Outro elemento a favor da ampla aceitação do cognitivismo seria a existência de um elo entre o desenvolvimento intelectual e os ideais da abordagem tradicional no que concerne ao conteúdo, processamento e tratamento das informações, e dos raciocínios defendidos pela manutenção da tradição. Seria a possibilidade de preservação de bens culturais uma chave para o sucesso da franquia dessa abordagem (1983, P112)?

Mizukami também destaca que as explicações cognitivistas são até hoje muito convincentes porque sua teoria de desenvolvimento original tem seus postulados validados em diversas culturas. Não pode ser desconsiderado o fato de que esta abordagem divide junto com a abordagem sociocultural a preferência dos professores pesquisados. Conforme a autora: “Se, por um lado, os professores optam por uma teoria de desenvolvimento humano, uma epistemologia genética, por outro, a complementam com aspectos socioculturais e personalistas” (1983, p.112). No caso brasileiro, a abordagem sociocultural está impregnada pelas ideias das primeiras obras de Paulo Freire.

Então Mizukami se pergunta se ao invés de se buscar explicações no âmago das teorias para as escolhas dos professores, não seria mais pertinente pesquisar as forças exógenas ao processo de ensino-aprendizagem, que é o ambiente socioeconômico percebido ao longo da história do país (1983, P113).

O ideário pedagógico dos professores indica uma constância nas preferencias, pois em sua pesquisa poucos foram aqueles que puderam ser classificados como partidários de tendências indefinidas, onde nenhuma abordagem pode ser identificada. Pelo menos no discurso teórico dos professores, as abordagens puderam ser identificadas. E Mizukami esclarece que os resultados foram consistentes com professores de todas as idades e gênero, assim como também de tempo de magistério (1983, P113).

A surpresa final do livro fica por conta das análises das práticas manifestas pelos professores. Independentemente das preferencias teóricas declaradas, quando observados em sala de aula, suas atividades letivas e também aquelas propostas aos alunos tanto na forma de oferta do conteúdo como em sua avaliação, denotam práticas predominantemente tradicionais!

Ela verifica que o ensino tradicional predomina, principalmente no ato que evidencia um professor que detém informações, e portanto, sabe, transmitindo essas informações e conhecimento aos alunos que não sabem (grifo no original) (1983, p. 113)

O conhecimento provém do professor, mas majoritariamente do livro texto. Raramente o conhecimento é recriado ou redescoberto pelo aluno como consequência de suas atividades. Portanto, a forma de ensino e sua ideologia oculta provém sempre do livro texto. Podemos ajuntar ainda, que advém da própria escolha de um livro texto para fundamentar o conhecimento.

As práticas observadas por Mizukami são essencialmente verbalistas, mecânicas, mnemônicas e de reprodução do conteúdo do livro texto corroborado pelo professor. Isto demonstra que as aulas expositivas ainda determinam a presença das formas propostas do ensino tradicional. Esse descompasso entre crença teórica numa abordagem e prática com outra, não cria uma cisão no ideário pedagógico dos professores, nem na fragmentação de sua prática. Aparece mais como manifestação ideológica individual num universo laboral onde as regras do tradicionalismo não podem ser manifestadas (1983, P114).

Mizukami não pretendeu estabelecer esse tipo de relação causal em seu estudo, talvez em decorrência da realidade histórica (o período da Ditadura

Militar) em que sua pesquisa foi realizada. Considera também que em outras regiões do país, os resultados pudessem ser diferentes.

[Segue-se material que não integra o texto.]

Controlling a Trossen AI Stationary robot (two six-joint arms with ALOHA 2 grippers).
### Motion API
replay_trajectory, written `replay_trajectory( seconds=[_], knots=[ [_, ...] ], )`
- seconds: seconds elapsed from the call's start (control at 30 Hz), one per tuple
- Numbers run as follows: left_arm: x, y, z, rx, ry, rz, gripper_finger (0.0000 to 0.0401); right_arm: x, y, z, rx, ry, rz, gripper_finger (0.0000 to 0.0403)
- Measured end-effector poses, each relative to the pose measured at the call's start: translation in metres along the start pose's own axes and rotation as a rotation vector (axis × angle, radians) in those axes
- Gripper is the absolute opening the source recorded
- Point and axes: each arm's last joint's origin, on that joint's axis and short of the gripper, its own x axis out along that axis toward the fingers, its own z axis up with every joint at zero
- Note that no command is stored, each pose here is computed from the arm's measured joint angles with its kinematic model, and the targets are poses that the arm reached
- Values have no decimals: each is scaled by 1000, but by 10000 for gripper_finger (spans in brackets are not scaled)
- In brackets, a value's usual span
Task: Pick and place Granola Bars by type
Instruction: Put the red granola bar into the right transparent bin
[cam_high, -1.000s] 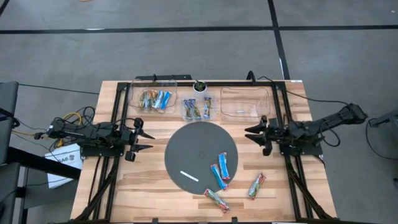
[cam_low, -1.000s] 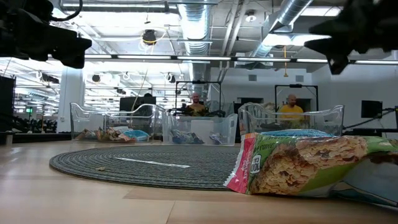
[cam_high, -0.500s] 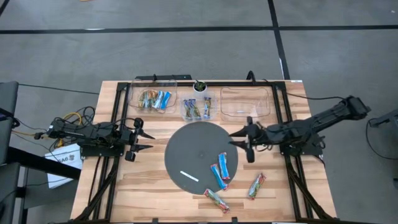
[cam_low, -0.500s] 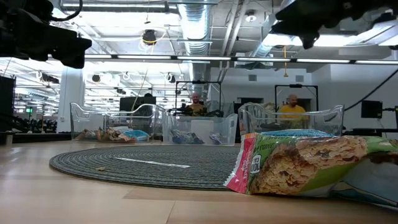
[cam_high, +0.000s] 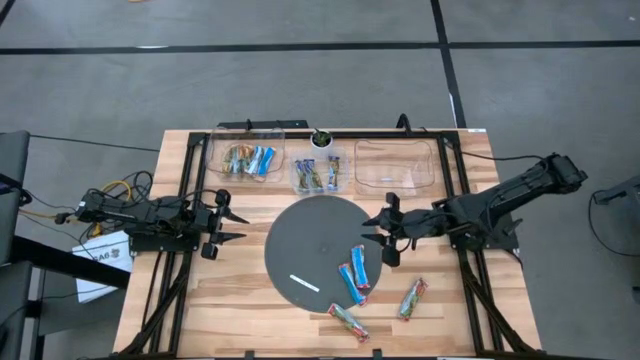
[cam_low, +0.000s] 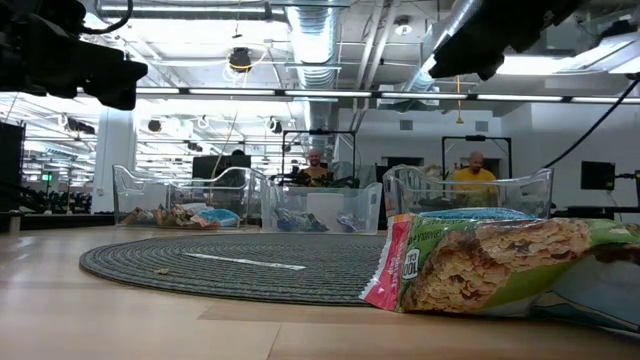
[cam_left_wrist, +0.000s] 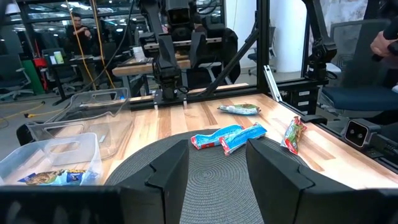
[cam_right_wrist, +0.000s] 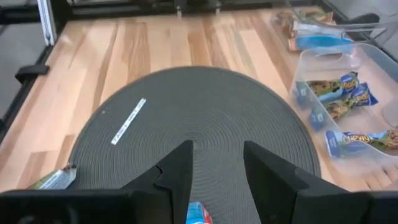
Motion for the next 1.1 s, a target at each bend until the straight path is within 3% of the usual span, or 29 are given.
replay_trajectory(
  seconds=[0.33,0.6,0.9,1.1],
  knots=[
    [0,0,0,0,0,0,154,-2,11,11,-81,55,18,134],
    [0,0,0,0,0,0,154,1,22,-8,-236,362,37,134],
    [0,0,0,0,0,0,154,18,51,-28,-283,690,292,134],
    [0,0,0,0,0,0,154,22,85,-35,-456,776,357,134]
  ],
)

Portanto ela considerou que havia ainda muita investigação a ser feita. Uma das hipóteses pertinentes para futuras pesquisas seria verificar quanto a vivencia do professor enquanto aluno de uma determinada abordagem, poderia influenciar sua prática profissional. Qual seria o papel real do aprendizado do professor durante sua formação pedagógica, em confronto com sua vivencia aprendiz? Termina com a pergunta seminal: “O que fundamenta a ação docente? ” (1983, p.115).